XPath injection - Python

Need

Prevention of XPath injection attacks

Context

Usage of Python 3 for scripting and application development
Usage of Django for building web applications in Python
Usage of lxml for parsing and manipulating XML documents

Description

Non compliant code

        from django.http import HttpResponse
from lxml import etree
import os

def user_search(request):
    username = request.GET['username']
    tree = etree.parse(os.path.join(os.getcwd(), 'users.xml'))
    users = tree.xpath(f"//user[username='{username}']")
    return HttpResponse(users)

This code snippet is a Django view function that fetches user data from an XML file based on a username passed as a GET parameter.

The vulnerability lies in the user_search function, specifically in the line:

                users = tree.xpath(f"//user[username='{username}']")

Here, the username parameter is directly embedded into an XPath expression without any sanitization or validation.
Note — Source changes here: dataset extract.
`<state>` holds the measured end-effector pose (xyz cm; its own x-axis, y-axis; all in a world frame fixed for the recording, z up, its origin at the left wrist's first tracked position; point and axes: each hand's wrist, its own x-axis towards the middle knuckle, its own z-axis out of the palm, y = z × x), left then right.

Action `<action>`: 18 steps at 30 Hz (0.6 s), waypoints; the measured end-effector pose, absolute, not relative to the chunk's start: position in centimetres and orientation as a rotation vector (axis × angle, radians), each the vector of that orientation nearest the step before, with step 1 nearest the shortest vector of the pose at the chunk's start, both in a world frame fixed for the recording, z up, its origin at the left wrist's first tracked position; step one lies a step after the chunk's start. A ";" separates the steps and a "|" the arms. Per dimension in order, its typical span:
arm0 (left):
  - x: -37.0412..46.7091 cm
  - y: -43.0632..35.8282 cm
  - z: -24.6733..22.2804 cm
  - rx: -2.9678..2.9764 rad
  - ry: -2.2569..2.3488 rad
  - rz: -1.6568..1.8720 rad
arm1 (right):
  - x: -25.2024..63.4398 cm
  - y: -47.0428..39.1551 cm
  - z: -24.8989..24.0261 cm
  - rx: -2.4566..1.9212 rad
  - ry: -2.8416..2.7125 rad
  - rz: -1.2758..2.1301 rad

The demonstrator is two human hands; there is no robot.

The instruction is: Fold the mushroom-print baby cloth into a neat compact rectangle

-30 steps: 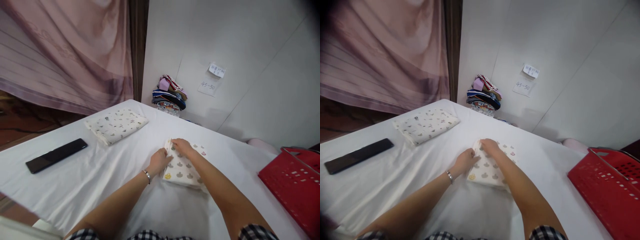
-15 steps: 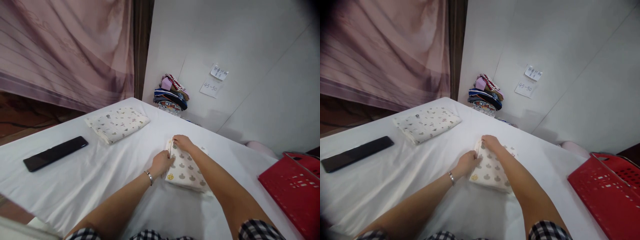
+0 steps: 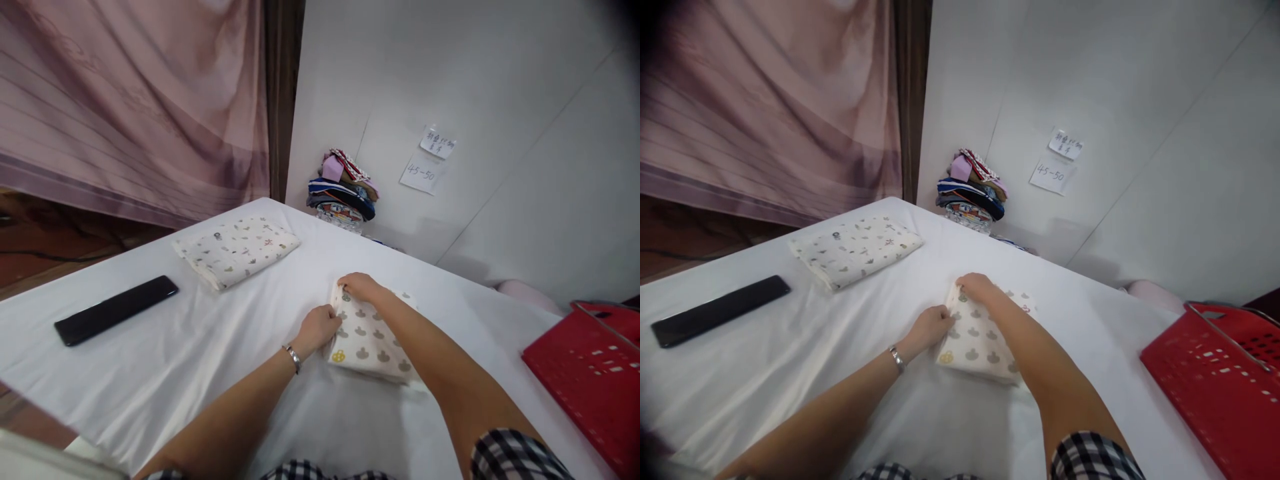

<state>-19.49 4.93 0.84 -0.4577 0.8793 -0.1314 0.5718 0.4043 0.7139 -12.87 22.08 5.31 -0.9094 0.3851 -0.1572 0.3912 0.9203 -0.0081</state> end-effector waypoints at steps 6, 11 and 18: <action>-19.3 4.7 1.5 1.192 2.205 0.850 | -12.6 22.3 5.2 0.551 2.936 -0.023; -18.8 4.6 1.8 1.223 2.223 0.826 | -11.8 21.9 5.2 0.563 2.969 -0.022; -18.6 4.5 2.4 1.270 2.172 0.859 | -11.3 21.6 6.3 0.652 3.025 -0.036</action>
This means that an attacker can manipulate the 'username' GET parameter to alter the XPath expression, leading to an XPath Injection vulnerability.

For instance, an attacker could provide a username of 'admin'] | //user[password=' or '1' = '1, which would result in the XPath expression //user[username='admin'] | //user[password=' or '1' = '1']. This would return all users where the username is 'admin' or the password exists, effectively bypassing any intended access controls.

Steps

Use parameterized XPath queries to prevent injection.
Avoid using string concatenation to create dynamic XPath queries.
Validate and sanitize user input before using it in an XPath query.
Consider using a safe API which avoids the use of the interpreter or provides a parameterized interface.

Compliant code

        from django.http import HttpResponse
from lxml import etree
import os
from defusedxml import lxml as dlxml

def user_search(request):
    username = request.GET['username']
    tree = dlxml.parse(os.path.join(os.getcwd(), 'users.xml'))
    users = tree.xpath("//user[username=$username]", username=username)
    return HttpResponse(users)

The original code was vulnerable to XPath injection because it used string formatting to insert a user-provided value directly into an XPath query. This could allow an attacker to manipulate the query, potentially accessing data they shouldn't be able to.

The fixed code avoids this vulnerability by using parameterized XPath queries. Instead of inserting the username directly into the query, it uses a placeholder ( $username) and provides the username as a separate argument ( username=username). This ensures that the username is properly escaped and can't be used to manipulate the query.

Additionally, the fixed code uses the defusedxml.lxml module to parse the XML file. This module is a more secure version of lxml that provides several protections against various XML-related attacks. It's a good practice to use this module whenever you're working with XML data in a security-sensitive context.

References

021. XPath injection